• [What you should do]: Repeat the data exactly, please; no pictures belong in the copy.

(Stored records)
= = = =

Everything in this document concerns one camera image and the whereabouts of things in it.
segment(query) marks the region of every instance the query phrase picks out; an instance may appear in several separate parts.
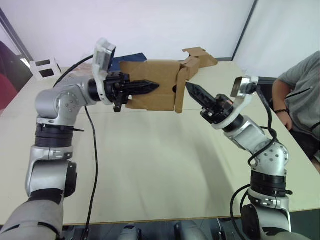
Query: brown cardboard
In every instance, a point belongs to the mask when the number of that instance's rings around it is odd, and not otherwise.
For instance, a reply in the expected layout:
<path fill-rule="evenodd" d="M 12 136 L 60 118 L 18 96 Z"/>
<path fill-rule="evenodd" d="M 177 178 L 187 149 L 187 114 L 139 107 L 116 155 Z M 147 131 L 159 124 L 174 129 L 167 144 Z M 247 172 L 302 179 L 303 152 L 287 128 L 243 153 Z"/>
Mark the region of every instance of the brown cardboard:
<path fill-rule="evenodd" d="M 186 81 L 189 81 L 199 68 L 214 66 L 218 61 L 201 47 L 184 49 L 189 57 L 183 61 L 147 60 L 145 62 L 120 62 L 123 73 L 130 75 L 130 81 L 149 80 L 159 87 L 151 93 L 134 95 L 128 101 L 129 109 L 149 111 L 175 111 L 182 113 Z"/>
<path fill-rule="evenodd" d="M 149 94 L 132 96 L 132 100 L 128 101 L 126 107 L 151 111 L 173 111 L 176 99 L 173 88 L 177 85 L 180 66 L 178 61 L 172 60 L 120 62 L 121 71 L 130 75 L 130 81 L 149 80 L 160 85 Z"/>
<path fill-rule="evenodd" d="M 186 48 L 182 50 L 183 52 L 188 52 L 190 57 L 194 57 L 200 60 L 199 68 L 205 68 L 210 66 L 215 66 L 218 64 L 217 59 L 211 56 L 206 50 L 201 47 Z"/>
<path fill-rule="evenodd" d="M 200 59 L 193 56 L 189 56 L 186 60 L 181 61 L 181 64 L 187 70 L 186 79 L 189 81 L 193 78 L 194 75 L 197 74 L 200 67 Z"/>

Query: white table
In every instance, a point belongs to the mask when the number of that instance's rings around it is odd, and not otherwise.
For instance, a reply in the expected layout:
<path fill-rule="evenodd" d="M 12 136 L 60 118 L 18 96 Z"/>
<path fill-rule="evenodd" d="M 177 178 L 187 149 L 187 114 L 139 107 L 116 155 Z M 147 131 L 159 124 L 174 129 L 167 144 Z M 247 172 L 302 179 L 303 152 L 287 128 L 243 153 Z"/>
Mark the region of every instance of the white table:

= = = =

• [Result for this exercise]:
Everything in this document concerns one camera image and the whereabouts of things in it.
segment(query) marks the region of every instance the query phrase picks out; an instance may appear in several separate parts.
Query: brown cardboard
In every instance, a point belongs to the mask when the number of that instance's rings around it is odd, and not otherwise.
For instance, a reply in the expected layout:
<path fill-rule="evenodd" d="M 12 136 L 60 118 L 18 96 Z"/>
<path fill-rule="evenodd" d="M 177 178 L 187 149 L 187 114 L 139 107 L 116 155 Z M 147 131 L 159 124 L 174 129 L 167 144 Z M 247 172 L 302 179 L 303 152 L 287 128 L 243 153 Z"/>
Mark the region of every instance of the brown cardboard:
<path fill-rule="evenodd" d="M 186 81 L 189 81 L 199 68 L 214 66 L 218 61 L 201 47 L 184 49 L 189 57 L 183 61 L 147 60 L 145 62 L 120 62 L 123 73 L 130 75 L 130 81 L 149 80 L 159 87 L 151 93 L 134 95 L 128 101 L 129 109 L 149 111 L 175 111 L 182 113 Z"/>
<path fill-rule="evenodd" d="M 149 94 L 132 96 L 132 100 L 128 101 L 126 107 L 151 111 L 173 111 L 176 99 L 173 88 L 177 85 L 180 66 L 178 61 L 172 60 L 120 62 L 121 71 L 130 75 L 130 81 L 149 80 L 160 85 Z"/>
<path fill-rule="evenodd" d="M 186 48 L 182 50 L 183 52 L 188 52 L 190 57 L 194 57 L 200 60 L 199 68 L 205 68 L 210 66 L 215 66 L 218 64 L 217 59 L 211 56 L 206 50 L 201 47 Z"/>
<path fill-rule="evenodd" d="M 200 59 L 193 56 L 189 56 L 186 60 L 181 61 L 181 64 L 187 70 L 186 79 L 189 81 L 193 78 L 194 75 L 197 74 L 200 67 Z"/>

Query: white table
In every instance, a point belongs to the mask when the number of that instance's rings around it is odd, and not otherwise.
For instance, a reply in the expected layout:
<path fill-rule="evenodd" d="M 12 136 L 60 118 L 18 96 Z"/>
<path fill-rule="evenodd" d="M 177 178 L 187 149 L 187 114 L 139 107 L 116 155 Z M 147 131 L 159 124 L 174 129 L 167 144 Z M 247 172 L 302 179 L 303 152 L 287 128 L 243 153 Z"/>
Mark the region of every instance of the white table:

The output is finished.